We have a group of specialists within our college looking particularly at the needs of Aboriginal Torres Strait Islander people. We know that hep C is a disproportionate burden in those groups. I must admit that is probably not an area of my own expertise, but it something that I would be pleased to raise with that group within the college. I cannot comment on the sorts of activities and education they would be doing around hepatitis C for ATSI populations, but I am happy to look into that. But I am sure that they will be doing something.

Mr WYATT: If that is the case, and they are doing some work, it would be helpful to the committee if they had a short statement indicating how they are working on that issue but, importantly, how they are engaging with the Aboriginal community controlled health organisations. In rural and remote areas, people tend to rely on the ACCHOs.

Dr Roeske : Yes, they do, much more so, and we are aware of that too. The whole approach needs to be very culturally appropriate in order to engage ATSI people in the health system. So you are interested in not only a short statement on the work that they are doing but how they are engaging and working on this issue with those relevant organisations, the ACCHOs particularly.

Mr WYATT: Also, given a number of ACCHOs have a higher rate of OTDs working in their practices, I think that is an important element as well.

Dr Roeske : Yes.

Mr WYATT: I have no other questions. Thank you for your frankness.

Dr Roeske : Thank you. Could I ask a question?

CHAIR: We will let you ask it.

Dr Roeske : Thank you. The question is, just for my purposes and also to keep track of what I said I would explore further and get back to you on, will I be provided with a transcript or something to keep track of our conversation and our discussion today?

CHAIR: Yes.

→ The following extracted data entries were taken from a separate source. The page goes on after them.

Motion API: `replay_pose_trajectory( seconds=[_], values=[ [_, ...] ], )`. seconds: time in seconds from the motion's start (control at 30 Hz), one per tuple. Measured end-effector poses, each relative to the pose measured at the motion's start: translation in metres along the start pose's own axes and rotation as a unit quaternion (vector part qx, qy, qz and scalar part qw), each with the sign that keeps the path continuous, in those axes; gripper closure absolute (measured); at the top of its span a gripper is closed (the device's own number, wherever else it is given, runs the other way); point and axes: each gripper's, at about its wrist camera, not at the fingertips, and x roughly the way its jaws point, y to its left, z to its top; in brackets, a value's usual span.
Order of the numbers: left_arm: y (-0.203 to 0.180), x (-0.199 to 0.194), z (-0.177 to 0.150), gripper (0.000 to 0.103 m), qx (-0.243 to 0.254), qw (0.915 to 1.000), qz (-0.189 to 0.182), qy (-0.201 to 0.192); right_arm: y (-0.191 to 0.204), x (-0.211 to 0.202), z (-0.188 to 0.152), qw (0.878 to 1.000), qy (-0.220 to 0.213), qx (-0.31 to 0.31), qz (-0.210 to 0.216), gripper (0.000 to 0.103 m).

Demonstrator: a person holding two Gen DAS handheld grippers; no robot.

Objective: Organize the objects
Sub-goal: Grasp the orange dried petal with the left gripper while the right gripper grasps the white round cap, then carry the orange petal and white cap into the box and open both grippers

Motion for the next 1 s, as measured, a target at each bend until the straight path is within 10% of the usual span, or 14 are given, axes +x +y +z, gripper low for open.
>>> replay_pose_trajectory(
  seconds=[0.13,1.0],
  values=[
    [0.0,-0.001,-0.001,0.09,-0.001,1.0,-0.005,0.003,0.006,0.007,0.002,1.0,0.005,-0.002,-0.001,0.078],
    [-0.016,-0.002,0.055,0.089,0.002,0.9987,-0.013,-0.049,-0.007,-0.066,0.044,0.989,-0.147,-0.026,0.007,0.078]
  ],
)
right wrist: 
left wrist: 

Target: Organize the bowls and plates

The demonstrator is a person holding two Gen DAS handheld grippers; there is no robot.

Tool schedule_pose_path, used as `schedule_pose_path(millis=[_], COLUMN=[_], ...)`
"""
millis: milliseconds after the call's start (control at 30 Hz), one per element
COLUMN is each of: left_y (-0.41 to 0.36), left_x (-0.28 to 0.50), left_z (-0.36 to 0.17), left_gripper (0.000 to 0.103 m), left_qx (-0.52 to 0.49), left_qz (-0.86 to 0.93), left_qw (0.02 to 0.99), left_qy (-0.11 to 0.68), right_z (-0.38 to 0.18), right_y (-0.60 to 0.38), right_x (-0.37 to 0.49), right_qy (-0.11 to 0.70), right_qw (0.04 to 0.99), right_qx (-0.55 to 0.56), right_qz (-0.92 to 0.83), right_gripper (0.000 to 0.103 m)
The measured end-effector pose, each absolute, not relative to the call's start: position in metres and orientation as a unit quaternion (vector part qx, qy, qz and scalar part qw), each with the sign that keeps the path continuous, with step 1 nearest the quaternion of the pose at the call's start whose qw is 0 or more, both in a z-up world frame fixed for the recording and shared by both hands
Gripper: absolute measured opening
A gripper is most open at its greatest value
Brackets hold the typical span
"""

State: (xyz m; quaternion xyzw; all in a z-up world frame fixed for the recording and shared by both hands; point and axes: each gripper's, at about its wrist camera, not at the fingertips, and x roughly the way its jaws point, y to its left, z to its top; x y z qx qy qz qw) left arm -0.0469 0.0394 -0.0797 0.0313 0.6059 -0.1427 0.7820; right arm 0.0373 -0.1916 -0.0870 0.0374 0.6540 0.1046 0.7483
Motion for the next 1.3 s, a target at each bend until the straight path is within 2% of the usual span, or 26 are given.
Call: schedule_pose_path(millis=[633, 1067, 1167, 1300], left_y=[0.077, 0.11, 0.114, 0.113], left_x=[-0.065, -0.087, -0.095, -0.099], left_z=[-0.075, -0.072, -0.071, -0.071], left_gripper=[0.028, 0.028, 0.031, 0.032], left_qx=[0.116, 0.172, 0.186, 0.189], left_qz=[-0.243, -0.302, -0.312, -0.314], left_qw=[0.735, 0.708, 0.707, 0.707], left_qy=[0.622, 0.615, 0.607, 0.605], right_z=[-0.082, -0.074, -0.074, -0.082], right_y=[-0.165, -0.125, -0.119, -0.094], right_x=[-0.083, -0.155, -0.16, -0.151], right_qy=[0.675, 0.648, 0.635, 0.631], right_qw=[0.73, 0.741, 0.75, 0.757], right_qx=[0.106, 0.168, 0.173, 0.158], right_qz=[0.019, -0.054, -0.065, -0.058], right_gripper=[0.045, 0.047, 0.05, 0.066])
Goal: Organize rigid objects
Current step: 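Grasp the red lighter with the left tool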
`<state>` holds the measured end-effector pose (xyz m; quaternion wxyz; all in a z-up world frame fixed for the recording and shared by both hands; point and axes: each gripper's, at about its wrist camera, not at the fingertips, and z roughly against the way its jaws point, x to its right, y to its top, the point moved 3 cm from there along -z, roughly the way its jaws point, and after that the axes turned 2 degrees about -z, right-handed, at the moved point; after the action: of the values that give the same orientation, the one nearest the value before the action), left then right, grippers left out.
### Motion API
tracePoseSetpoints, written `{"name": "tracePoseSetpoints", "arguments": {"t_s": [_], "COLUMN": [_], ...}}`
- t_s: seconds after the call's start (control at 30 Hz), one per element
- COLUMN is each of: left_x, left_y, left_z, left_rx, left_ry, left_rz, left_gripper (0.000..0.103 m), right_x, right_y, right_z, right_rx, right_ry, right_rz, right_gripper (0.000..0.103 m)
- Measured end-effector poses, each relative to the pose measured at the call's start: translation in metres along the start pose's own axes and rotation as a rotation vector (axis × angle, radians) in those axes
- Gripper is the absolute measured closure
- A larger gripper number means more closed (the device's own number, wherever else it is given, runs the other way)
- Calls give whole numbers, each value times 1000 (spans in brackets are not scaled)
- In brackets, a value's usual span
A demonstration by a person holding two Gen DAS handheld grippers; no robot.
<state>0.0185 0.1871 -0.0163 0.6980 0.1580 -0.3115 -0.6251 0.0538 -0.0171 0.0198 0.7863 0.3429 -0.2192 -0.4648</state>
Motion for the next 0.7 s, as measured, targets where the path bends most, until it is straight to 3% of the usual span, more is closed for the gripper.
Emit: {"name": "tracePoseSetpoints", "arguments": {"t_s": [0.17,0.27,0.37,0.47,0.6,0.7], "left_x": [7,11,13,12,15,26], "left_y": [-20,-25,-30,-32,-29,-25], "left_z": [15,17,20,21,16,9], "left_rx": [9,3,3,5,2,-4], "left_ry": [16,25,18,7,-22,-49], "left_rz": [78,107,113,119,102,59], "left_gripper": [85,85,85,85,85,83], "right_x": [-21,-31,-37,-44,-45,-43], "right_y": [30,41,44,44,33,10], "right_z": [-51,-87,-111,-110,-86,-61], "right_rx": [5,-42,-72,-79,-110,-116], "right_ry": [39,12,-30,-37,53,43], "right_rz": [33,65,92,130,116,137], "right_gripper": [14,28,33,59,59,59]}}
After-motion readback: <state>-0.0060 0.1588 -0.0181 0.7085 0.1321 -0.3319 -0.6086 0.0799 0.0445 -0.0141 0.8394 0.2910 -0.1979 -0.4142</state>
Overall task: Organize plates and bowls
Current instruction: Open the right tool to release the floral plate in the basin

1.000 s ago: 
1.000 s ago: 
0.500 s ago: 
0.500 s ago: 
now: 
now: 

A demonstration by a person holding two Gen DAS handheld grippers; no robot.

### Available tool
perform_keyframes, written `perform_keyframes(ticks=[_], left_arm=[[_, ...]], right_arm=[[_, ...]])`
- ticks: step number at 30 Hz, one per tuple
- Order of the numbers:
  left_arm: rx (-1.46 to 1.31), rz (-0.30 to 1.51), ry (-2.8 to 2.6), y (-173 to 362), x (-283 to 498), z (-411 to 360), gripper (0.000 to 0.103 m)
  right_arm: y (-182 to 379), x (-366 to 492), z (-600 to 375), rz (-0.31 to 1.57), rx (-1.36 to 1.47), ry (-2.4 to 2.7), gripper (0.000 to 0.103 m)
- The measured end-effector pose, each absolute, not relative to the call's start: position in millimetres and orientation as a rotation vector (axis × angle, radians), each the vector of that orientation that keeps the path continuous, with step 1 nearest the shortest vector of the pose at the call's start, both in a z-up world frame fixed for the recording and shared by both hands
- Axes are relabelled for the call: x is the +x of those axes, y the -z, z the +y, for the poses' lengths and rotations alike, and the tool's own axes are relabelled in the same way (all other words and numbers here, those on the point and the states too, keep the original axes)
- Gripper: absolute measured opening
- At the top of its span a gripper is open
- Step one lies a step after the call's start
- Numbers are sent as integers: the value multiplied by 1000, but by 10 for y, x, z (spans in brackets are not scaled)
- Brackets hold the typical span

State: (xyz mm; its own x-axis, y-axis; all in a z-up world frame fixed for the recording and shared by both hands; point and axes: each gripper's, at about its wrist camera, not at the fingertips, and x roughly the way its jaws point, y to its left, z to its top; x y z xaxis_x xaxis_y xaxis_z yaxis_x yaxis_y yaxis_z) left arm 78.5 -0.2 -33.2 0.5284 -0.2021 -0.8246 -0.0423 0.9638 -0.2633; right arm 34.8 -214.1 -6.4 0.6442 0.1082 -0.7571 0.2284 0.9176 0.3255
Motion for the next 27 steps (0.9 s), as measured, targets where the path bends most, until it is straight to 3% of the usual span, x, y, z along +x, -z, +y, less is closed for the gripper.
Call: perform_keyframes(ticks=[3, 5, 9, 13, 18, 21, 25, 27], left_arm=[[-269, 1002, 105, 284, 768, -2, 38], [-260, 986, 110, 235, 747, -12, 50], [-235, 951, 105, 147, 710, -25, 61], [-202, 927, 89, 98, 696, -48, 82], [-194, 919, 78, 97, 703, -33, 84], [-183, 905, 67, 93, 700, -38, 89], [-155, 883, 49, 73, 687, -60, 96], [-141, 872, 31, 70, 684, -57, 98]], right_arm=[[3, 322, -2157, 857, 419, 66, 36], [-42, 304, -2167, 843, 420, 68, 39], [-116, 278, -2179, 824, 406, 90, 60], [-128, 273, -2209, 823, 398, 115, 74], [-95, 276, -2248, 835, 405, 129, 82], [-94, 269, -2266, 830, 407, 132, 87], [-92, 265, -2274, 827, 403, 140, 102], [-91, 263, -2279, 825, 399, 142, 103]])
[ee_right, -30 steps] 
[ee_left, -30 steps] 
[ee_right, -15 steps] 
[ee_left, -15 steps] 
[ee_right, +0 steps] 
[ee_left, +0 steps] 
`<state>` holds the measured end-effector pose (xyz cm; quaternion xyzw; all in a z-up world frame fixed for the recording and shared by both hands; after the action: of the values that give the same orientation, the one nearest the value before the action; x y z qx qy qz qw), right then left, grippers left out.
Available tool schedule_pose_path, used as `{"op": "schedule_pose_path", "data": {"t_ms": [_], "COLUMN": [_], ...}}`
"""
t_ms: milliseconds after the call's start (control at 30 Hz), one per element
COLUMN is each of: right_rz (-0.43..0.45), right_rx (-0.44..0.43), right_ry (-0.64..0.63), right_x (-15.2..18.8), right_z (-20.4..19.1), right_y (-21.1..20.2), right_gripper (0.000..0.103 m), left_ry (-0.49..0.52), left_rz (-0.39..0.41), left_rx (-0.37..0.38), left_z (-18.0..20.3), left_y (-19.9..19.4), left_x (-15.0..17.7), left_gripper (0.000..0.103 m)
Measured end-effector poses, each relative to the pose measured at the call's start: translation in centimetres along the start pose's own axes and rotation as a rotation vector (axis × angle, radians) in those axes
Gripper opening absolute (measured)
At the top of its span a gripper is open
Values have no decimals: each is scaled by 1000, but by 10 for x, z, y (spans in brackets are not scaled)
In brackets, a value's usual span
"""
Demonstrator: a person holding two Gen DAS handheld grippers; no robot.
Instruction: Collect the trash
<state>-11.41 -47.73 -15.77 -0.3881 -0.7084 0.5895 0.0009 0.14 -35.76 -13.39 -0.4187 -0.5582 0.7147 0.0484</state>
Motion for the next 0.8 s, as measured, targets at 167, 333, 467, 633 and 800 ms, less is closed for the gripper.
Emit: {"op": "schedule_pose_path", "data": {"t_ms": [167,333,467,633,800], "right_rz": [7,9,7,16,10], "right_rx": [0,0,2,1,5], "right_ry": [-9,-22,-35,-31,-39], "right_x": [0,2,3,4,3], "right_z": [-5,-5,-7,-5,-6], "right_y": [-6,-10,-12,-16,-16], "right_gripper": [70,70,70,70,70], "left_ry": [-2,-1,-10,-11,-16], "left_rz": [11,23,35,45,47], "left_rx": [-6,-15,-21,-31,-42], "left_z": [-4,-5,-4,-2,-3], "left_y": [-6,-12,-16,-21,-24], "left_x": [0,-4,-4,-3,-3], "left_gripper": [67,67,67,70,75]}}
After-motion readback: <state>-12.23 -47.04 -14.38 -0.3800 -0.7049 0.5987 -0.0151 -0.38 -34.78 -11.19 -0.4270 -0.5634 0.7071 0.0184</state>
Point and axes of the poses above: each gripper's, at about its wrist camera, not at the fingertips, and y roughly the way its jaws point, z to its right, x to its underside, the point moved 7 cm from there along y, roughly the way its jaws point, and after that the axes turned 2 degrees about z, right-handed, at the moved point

It is being recorded by Hansard, and the secretariat will forward you a copy of the transcript if you would like to check it for accuracy.

Dr Roeske : Lovely—thank you very much.

CHAIR: Dr Roeske, thank you for giving evidence today. If you have been asked to provide additional information, could you please forward it to the secretariat by 2 April. If the committee has any further questions, it will send you these in writing through the secretariat. But, if you feel there is other information we need, please feel free to forward it. Again, thank you for your time today.

Dr Roeske : Thank you. It is my pleasure.